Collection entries
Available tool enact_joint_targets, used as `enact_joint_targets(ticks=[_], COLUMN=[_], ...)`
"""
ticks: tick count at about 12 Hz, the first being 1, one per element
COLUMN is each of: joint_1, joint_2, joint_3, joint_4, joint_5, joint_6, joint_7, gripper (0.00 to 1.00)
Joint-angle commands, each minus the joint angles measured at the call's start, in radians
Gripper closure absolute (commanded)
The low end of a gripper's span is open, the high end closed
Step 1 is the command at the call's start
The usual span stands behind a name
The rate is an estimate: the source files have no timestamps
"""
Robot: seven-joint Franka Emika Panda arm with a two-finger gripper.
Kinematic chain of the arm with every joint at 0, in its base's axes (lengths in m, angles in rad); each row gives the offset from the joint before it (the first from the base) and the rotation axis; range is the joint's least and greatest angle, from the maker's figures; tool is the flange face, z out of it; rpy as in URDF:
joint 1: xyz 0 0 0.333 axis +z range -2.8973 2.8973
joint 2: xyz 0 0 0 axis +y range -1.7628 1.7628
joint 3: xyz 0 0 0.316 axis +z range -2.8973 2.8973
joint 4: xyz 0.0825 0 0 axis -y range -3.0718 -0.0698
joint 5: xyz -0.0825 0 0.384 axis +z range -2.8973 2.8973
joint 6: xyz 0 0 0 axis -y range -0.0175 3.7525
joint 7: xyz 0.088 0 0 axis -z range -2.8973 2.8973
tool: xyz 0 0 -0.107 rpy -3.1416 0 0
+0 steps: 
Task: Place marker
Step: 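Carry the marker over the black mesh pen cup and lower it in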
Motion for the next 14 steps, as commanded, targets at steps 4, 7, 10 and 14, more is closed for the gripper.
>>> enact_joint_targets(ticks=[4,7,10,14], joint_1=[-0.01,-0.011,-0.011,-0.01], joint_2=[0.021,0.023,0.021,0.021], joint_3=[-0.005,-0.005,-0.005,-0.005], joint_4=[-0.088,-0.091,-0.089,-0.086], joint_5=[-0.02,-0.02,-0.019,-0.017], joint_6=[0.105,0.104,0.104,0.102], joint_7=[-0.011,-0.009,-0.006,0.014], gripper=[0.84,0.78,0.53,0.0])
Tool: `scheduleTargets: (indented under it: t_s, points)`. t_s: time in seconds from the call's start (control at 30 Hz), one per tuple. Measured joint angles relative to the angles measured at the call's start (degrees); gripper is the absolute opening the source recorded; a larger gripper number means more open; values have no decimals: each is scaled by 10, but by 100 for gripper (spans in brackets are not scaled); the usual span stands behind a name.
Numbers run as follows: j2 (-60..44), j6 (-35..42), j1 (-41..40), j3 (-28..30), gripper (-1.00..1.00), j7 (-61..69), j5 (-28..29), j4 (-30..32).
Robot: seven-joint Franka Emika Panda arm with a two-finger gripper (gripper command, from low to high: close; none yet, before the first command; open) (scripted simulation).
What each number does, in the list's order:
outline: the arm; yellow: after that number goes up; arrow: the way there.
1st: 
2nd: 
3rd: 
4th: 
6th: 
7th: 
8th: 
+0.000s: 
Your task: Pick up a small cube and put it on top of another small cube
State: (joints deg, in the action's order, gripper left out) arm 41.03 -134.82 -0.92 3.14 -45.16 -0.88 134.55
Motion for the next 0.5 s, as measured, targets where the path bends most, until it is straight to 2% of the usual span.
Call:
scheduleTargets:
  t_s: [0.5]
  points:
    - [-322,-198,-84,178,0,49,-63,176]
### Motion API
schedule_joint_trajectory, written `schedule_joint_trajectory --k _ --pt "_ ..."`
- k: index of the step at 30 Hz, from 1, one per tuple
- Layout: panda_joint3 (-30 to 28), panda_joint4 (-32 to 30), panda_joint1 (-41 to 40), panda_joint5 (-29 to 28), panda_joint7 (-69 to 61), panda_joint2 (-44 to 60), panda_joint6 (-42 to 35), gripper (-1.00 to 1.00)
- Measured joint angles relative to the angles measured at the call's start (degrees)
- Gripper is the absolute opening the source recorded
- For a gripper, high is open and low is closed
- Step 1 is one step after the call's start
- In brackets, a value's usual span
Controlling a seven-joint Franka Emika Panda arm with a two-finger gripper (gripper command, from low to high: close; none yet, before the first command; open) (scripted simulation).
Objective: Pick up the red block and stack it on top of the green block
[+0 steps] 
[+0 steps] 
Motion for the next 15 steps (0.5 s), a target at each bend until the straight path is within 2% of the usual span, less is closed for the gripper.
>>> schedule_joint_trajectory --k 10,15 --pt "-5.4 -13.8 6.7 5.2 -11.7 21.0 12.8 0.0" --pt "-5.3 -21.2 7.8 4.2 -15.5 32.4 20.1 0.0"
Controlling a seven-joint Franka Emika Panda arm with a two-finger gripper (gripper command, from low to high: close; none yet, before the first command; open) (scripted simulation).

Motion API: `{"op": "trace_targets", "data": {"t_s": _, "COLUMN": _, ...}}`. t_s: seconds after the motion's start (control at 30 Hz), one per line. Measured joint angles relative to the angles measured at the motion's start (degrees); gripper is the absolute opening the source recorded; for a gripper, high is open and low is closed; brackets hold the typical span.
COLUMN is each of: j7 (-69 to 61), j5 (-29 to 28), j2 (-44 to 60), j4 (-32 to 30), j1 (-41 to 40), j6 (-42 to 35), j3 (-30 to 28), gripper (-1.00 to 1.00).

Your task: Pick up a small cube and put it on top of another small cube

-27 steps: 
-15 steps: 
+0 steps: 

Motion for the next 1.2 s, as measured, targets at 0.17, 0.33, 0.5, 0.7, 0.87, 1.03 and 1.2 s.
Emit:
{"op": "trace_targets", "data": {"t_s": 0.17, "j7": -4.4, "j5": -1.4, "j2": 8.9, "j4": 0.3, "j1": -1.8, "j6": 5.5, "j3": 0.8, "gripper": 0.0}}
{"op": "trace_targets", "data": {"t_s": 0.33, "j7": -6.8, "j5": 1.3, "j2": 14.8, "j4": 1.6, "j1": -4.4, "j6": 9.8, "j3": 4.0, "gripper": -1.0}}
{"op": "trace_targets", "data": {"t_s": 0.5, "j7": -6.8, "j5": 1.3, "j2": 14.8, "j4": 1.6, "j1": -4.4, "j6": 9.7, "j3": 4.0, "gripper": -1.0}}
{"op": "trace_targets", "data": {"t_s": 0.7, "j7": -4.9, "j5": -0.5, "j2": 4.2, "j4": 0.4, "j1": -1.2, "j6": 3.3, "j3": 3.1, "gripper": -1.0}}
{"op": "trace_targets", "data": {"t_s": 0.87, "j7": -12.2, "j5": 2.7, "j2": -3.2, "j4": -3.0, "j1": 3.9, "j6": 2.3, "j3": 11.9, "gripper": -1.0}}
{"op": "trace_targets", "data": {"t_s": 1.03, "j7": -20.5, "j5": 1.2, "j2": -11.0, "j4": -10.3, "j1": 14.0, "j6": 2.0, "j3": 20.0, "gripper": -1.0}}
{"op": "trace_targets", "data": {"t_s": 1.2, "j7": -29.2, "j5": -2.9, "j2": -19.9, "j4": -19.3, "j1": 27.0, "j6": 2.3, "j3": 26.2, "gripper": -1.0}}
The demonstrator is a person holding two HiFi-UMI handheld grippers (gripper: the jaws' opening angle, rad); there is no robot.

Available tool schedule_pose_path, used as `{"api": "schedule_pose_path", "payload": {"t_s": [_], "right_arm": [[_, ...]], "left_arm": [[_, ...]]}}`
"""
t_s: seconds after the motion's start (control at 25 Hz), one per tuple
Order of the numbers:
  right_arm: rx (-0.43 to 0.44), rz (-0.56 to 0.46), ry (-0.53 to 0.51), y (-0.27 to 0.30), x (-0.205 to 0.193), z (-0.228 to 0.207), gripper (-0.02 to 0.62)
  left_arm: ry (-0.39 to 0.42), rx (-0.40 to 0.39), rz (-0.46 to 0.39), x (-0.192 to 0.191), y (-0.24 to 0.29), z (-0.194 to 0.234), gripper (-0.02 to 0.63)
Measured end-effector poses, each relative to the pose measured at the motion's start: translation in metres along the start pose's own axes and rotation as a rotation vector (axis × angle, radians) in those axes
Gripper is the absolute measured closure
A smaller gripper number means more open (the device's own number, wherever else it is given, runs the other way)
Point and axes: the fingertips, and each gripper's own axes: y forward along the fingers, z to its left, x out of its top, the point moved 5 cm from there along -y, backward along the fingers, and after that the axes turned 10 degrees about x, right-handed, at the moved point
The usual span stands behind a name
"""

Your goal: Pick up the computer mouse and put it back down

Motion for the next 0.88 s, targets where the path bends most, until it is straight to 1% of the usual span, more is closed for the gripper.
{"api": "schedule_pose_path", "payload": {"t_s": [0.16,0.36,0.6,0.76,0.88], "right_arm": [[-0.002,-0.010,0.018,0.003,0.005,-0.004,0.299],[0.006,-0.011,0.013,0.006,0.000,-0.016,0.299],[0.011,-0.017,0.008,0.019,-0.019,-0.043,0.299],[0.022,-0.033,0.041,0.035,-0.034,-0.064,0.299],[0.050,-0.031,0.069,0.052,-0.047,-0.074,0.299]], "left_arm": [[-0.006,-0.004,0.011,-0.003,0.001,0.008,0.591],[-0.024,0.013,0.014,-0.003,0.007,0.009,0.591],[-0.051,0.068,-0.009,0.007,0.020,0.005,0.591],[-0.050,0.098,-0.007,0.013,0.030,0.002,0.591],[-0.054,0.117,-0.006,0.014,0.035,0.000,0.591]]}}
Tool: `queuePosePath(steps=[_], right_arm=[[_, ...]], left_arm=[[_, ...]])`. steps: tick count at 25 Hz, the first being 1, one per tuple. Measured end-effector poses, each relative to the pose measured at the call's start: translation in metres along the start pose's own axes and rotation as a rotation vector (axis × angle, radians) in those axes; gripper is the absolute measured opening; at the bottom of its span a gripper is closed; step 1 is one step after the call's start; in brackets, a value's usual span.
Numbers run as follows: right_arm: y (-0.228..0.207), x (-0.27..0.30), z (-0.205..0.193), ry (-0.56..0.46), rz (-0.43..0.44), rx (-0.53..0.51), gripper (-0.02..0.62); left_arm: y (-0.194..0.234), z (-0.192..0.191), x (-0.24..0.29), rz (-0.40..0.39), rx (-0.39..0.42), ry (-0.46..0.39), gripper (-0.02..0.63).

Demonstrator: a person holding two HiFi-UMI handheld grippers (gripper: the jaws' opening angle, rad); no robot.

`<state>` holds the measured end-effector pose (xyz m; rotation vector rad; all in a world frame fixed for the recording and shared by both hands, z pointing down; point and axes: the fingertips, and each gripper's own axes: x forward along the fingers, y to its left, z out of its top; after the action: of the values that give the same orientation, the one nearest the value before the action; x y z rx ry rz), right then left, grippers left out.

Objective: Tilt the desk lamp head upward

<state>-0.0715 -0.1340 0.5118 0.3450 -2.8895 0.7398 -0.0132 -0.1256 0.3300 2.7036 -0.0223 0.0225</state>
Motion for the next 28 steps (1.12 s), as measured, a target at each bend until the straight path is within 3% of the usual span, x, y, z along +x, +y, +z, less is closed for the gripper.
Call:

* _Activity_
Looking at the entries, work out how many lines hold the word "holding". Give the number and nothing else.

* _Answer section_
2